BEGIN MATERIAL FOR THE TASK
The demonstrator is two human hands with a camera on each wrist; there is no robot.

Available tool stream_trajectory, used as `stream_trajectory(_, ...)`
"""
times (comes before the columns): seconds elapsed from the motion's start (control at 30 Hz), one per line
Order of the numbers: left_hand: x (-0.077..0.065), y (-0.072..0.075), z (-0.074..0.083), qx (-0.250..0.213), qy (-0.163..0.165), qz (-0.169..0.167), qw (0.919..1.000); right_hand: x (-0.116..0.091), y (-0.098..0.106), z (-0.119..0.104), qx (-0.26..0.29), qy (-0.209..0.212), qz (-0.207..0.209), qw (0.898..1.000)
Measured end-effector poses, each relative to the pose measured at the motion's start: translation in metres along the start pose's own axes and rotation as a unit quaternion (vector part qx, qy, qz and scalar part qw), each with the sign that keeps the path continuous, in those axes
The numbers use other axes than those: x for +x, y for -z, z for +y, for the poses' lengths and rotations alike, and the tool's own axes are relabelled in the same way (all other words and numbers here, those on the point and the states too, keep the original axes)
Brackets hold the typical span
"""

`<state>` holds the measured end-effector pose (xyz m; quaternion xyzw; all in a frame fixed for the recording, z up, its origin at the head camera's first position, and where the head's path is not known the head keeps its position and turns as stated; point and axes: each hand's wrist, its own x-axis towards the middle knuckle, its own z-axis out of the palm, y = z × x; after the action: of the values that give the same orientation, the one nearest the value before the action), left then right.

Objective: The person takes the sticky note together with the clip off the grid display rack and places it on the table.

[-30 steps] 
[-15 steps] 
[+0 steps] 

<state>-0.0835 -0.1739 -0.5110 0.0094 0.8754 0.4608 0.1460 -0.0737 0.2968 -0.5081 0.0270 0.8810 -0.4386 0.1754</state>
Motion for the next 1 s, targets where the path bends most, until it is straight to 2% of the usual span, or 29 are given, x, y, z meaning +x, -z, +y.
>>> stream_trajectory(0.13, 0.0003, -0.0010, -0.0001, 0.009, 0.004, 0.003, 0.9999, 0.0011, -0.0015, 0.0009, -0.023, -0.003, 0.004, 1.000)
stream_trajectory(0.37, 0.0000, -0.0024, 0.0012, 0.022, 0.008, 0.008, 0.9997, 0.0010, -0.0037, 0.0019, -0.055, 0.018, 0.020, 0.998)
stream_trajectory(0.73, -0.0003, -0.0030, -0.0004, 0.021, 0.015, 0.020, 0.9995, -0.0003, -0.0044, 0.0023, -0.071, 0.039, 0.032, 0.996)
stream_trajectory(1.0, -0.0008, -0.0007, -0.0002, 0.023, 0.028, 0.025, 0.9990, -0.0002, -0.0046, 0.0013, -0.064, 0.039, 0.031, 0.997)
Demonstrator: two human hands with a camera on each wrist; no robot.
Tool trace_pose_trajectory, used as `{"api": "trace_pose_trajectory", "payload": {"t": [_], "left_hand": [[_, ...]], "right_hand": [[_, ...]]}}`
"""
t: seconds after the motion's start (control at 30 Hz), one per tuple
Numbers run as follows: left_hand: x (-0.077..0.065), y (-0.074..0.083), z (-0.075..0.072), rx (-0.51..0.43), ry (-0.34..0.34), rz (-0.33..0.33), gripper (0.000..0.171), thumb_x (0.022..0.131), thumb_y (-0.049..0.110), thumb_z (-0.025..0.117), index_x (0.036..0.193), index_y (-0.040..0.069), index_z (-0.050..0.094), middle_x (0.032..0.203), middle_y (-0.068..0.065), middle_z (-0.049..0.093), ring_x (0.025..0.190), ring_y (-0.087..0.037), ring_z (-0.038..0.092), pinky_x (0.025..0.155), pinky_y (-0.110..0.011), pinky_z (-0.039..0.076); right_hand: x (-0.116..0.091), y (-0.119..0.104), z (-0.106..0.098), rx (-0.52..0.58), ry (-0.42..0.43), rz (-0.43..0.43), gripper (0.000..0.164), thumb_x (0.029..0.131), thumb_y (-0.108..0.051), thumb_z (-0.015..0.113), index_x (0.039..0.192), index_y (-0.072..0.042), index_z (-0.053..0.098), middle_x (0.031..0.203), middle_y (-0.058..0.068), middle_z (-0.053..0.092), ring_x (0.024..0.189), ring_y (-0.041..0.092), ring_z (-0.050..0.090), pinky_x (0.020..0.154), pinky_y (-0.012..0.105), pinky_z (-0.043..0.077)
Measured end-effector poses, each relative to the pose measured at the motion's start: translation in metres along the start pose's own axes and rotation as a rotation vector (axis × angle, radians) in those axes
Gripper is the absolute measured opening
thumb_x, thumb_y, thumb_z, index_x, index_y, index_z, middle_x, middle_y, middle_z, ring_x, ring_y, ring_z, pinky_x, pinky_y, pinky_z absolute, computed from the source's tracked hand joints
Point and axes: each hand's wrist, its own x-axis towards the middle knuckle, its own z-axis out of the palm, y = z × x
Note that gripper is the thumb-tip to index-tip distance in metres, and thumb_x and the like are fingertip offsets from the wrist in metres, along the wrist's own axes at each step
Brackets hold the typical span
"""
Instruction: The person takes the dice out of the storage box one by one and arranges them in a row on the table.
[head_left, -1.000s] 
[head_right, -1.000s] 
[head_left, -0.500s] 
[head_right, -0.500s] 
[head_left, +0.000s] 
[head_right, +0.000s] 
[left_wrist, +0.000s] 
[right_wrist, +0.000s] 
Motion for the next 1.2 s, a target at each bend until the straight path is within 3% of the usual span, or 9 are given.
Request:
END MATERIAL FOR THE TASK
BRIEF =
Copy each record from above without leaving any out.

RESULT FOR THIS TASK =
The demonstrator is two human hands with a camera on each wrist; there is no robot.

Available tool stream_trajectory, used as `stream_trajectory(_, ...)`
"""
times (comes before the columns): seconds elapsed from the motion's start (control at 30 Hz), one per line
Order of the numbers: left_hand: x (-0.077..0.065), y (-0.072..0.075), z (-0.074..0.083), qx (-0.250..0.213), qy (-0.163..0.165), qz (-0.169..0.167), qw (0.919..1.000); right_hand: x (-0.116..0.091), y (-0.098..0.106), z (-0.119..0.104), qx (-0.26..0.29), qy (-0.209..0.212), qz (-0.207..0.209), qw (0.898..1.000)
Measured end-effector poses, each relative to the pose measured at the motion's start: translation in metres along the start pose's own axes and rotation as a unit quaternion (vector part qx, qy, qz and scalar part qw), each with the sign that keeps the path continuous, in those axes
The numbers use other axes than those: x for +x, y for -z, z for +y, for the poses' lengths and rotations alike, and the tool's own axes are relabelled in the same way (all other words and numbers here, those on the point and the states too, keep the original axes)
Brackets hold the typical span
"""

`<state>` holds the measured end-effector pose (xyz m; quaternion xyzw; all in a frame fixed for the recording, z up, its origin at the head camera's first position, and where the head's path is not known the head keeps its position and turns as stated; point and axes: each hand's wrist, its own x-axis towards the middle knuckle, its own z-axis out of the palm, y = z × x; after the action: of the values that give the same orientation, the one nearest the value before the action), left then right.

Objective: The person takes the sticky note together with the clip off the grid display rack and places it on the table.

[-30 steps] 
[-15 steps] 
[+0 steps] 

<state>-0.0835 -0.1739 -0.5110 0.0094 0.8754 0.4608 0.1460 -0.0737 0.2968 -0.5081 0.0270 0.8810 -0.4386 0.1754</state>
Motion for the next 1 s, targets where the path bends most, until it is straight to 2% of the usual span, or 29 are given, x, y, z meaning +x, -z, +y.
>>> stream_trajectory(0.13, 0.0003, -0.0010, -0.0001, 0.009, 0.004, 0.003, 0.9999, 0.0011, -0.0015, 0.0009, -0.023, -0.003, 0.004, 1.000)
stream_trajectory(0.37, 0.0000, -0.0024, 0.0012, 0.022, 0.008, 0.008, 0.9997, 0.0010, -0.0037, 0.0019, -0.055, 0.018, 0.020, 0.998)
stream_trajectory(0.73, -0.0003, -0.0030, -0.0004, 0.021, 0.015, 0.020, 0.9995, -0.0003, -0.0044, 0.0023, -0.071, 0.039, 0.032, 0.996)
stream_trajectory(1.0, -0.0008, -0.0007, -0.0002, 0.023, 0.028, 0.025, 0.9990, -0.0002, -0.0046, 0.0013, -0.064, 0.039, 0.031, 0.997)
Demonstrator: two human hands with a camera on each wrist; no robot.
Tool trace_pose_trajectory, used as `{"api": "trace_pose_trajectory", "payload": {"t": [_], "left_hand": [[_, ...]], "right_hand": [[_, ...]]}}`
"""
t: seconds after the motion's start (control at 30 Hz), one per tuple
Numbers run as follows: left_hand: x (-0.077..0.065), y (-0.074..0.083), z (-0.075..0.072), rx (-0.51..0.43), ry (-0.34..0.34), rz (-0.33..0.33), gripper (0.000..0.171), thumb_x (0.022..0.131), thumb_y (-0.049..0.110), thumb_z (-0.025..0.117), index_x (0.036..0.193), index_y (-0.040..0.069), index_z (-0.050..0.094), middle_x (0.032..0.203), middle_y (-0.068..0.065), middle_z (-0.049..0.093), ring_x (0.025..0.190), ring_y (-0.087..0.037), ring_z (-0.038..0.092), pinky_x (0.025..0.155), pinky_y (-0.110..0.011), pinky_z (-0.039..0.076); right_hand: x (-0.116..0.091), y (-0.119..0.104), z (-0.106..0.098), rx (-0.52..0.58), ry (-0.42..0.43), rz (-0.43..0.43), gripper (0.000..0.164), thumb_x (0.029..0.131), thumb_y (-0.108..0.051), thumb_z (-0.015..0.113), index_x (0.039..0.192), index_y (-0.072..0.042), index_z (-0.053..0.098), middle_x (0.031..0.203), middle_y (-0.058..0.068), middle_z (-0.053..0.092), ring_x (0.024..0.189), ring_y (-0.041..0.092), ring_z (-0.050..0.090), pinky_x (0.020..0.154), pinky_y (-0.012..0.105), pinky_z (-0.043..0.077)
Measured end-effector poses, each relative to the pose measured at the motion's start: translation in metres along the start pose's own axes and rotation as a rotation vector (axis × angle, radians) in those axes
Gripper is the absolute measured opening
thumb_x, thumb_y, thumb_z, index_x, index_y, index_z, middle_x, middle_y, middle_z, ring_x, ring_y, ring_z, pinky_x, pinky_y, pinky_z absolute, computed from the source's tracked hand joints
Point and axes: each hand's wrist, its own x-axis towards the middle knuckle, its own z-axis out of the palm, y = z × x
Note that gripper is the thumb-tip to index-tip distance in metres, and thumb_x and the like are fingertip offsets from the wrist in metres, along the wrist's own axes at each step
Brackets hold the typical span
"""
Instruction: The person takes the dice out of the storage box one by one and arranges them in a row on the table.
[head_left, -1.000s] 
[head_right, -1.000s] 
[head_left, -0.500s] 
[head_right, -0.500s] 
[head_left, +0.000s] 
[head_right, +0.000s] 
[left_wrist, +0.000s] 
[right_wrist, +0.000s] 
Motion for the next 1.2 s, a target at each bend until the straight path is within 3% of the usual span, or 9 are given.
Request:

The output has nothing more to it.